Nós lutamos, às vezes. Você

nunca

se

desfazia

da

fama,

era

Quando

ela

permanente. Mas

fizemos

isso

funcionar.

precisava de uma pausa, ela tinha Melanie a quem recorrer. Quando eu precisava, eu poderia escapar com Rome ao estúdio de gravação que eu tinha criado dentro da casa. Nós nos casamos em um belo dia ensolarado; um dia que logo se transformou em chuva e um vestido de noiva enlameado. Nós florescemos, aprendemos a confiar um no outro quando as coisas ficaram desafiadoras e os rumores agitados. Mais do que tudo, ficamos felizes. Toda

dor

que

nós

suportamos,

continuaríamos a suportar, valia a pena no final.

****

e


10 anos de idade Fiquei olhando para a lápide. O túmulo de minha mãe. Ela estava sob os meus pés. Seis pés para ser exato. Apodrecendo. Deixando para trás nada nesta vida do que se orgulhar, exceto um filho perdedor e um pai que embora ele não queria admitir isso - eu detestava por matá-la. —Você esteve parado ali por um tempo muito longo,— ele me disse, em voz baixa. Eu

não

agitei

a

sua

voz.

Eu

olhava

entorpecido para baixo no bloco de pedra, correndo os dedos ao longo das curvas de seu nome. Não me pergunte como, mas eu sabia que eu nunca iria voltar a este lugar novamente. Que uma vez eu virei de costas para ela, eu nunca iria procurá-la novamente. Então, eu fiquei ali, fixado sobre a pedra, traçando o seu nome uma e outra vez. Elizabeth Matheson. Elizabeth Matheson.

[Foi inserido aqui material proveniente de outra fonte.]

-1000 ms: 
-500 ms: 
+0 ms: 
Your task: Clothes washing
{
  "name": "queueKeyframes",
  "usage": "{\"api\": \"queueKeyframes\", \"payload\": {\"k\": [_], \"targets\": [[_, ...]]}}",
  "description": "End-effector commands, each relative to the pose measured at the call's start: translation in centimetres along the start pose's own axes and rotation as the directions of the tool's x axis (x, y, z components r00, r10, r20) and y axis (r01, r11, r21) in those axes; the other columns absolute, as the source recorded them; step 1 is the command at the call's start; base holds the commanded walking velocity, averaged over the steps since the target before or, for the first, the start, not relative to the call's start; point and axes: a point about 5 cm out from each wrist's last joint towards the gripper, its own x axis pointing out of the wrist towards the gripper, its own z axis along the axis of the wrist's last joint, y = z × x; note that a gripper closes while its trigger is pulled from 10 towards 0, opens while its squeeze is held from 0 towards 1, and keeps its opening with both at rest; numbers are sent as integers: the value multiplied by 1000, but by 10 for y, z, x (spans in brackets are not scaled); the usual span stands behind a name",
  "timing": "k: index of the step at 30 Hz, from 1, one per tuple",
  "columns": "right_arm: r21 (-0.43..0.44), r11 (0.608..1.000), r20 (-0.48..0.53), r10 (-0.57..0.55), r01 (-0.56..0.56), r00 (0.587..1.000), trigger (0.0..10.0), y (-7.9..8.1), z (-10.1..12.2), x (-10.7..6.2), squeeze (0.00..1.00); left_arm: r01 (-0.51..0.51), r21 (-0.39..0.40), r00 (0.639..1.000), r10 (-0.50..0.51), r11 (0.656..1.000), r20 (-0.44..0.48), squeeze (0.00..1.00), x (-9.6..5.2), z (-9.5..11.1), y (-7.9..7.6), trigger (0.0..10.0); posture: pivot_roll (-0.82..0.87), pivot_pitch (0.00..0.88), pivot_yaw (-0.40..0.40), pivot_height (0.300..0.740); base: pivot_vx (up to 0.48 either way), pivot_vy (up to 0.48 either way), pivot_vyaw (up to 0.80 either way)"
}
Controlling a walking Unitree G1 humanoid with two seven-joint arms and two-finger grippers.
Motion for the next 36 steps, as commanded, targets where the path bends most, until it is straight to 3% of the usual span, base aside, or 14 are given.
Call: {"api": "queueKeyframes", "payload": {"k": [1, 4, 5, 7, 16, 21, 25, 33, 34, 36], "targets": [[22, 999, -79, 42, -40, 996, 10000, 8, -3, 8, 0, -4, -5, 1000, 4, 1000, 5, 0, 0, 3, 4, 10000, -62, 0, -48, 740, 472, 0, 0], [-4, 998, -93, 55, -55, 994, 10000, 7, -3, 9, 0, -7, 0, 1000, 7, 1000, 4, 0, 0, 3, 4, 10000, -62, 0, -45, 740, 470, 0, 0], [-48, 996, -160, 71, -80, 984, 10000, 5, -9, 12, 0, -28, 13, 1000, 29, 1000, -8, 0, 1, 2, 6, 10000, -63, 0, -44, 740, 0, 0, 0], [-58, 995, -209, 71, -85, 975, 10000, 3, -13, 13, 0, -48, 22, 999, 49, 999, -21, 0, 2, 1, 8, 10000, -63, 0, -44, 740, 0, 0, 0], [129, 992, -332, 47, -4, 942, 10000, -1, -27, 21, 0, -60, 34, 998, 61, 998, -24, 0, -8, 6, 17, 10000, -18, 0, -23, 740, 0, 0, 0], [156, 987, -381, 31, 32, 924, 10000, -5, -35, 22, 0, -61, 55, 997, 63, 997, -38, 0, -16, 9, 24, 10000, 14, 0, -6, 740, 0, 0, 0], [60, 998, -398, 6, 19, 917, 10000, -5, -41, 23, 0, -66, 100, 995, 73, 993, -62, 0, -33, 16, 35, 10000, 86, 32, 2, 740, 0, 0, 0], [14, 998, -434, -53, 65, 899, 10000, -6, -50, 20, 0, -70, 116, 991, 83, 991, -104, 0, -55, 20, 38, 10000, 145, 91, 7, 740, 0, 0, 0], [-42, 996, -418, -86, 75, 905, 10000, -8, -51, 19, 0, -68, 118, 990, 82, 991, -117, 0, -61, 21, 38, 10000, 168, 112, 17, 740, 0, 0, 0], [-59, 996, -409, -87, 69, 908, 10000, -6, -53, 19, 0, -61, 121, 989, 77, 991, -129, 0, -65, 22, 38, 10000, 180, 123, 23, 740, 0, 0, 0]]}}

Eli-za-beth Ma-the-son. Sua morte criou um efeito dominó. Papai lamentou sua morte tanto que ele se afogou as mágoas com álcool. Isso resultou em ele perder o emprego como eletricista. Em seguida, perdeu a casa porque não podia pagar a hipoteca. E porque perdemos a casa e não tinhamos dinheiro, estávamos nos movendo para alguma espelunca em algum lugar. Mas isso não foi o fim. Não, essa espelunca acabaria por me levar a Leah, a amar de paixão e a música. Foder - altos e corrigir, e a vida que eu nunca soube que poderia ser minha. A morte da mamãe pode ter me matado em um ponto, mas ela abriu uma vida para a minha alma gêmea, e para a verdadeira felicidade. Eu estava vivo novamente.